EXERCISE: Gather all lines from the material that contain the word "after".

SUPPLIED INFORMATION:
○ ○ ○ ○
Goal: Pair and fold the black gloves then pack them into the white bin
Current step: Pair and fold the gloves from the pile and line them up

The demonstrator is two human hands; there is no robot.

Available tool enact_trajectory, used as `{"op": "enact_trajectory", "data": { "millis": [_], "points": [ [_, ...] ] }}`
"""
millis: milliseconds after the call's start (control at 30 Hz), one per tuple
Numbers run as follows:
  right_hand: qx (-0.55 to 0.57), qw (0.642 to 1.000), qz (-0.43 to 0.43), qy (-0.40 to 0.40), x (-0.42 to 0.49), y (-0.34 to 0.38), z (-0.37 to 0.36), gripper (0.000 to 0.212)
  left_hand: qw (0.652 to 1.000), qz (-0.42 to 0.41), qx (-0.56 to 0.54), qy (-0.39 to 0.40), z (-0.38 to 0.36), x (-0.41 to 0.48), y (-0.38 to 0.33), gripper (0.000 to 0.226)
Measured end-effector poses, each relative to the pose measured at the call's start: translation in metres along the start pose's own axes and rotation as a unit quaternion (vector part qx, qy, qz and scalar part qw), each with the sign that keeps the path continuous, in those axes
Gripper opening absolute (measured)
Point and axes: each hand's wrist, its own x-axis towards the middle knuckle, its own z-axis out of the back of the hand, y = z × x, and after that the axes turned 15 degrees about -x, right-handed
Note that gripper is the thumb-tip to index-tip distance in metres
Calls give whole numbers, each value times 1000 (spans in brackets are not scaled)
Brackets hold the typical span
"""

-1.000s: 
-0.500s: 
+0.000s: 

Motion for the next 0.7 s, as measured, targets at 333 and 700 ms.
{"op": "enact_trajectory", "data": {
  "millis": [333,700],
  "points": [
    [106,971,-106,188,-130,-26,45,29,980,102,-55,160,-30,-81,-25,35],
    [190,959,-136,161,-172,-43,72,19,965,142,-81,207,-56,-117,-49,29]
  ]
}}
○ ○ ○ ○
EXERCISE RESULT:
millis: milliseconds after the call's start (control at 30 Hz), one per tuple
Point and axes: each hand's wrist, its own x-axis towards the middle knuckle, its own z-axis out of the back of the hand, y = z × x, and after that the axes turned 15 degrees about -x, right-handed

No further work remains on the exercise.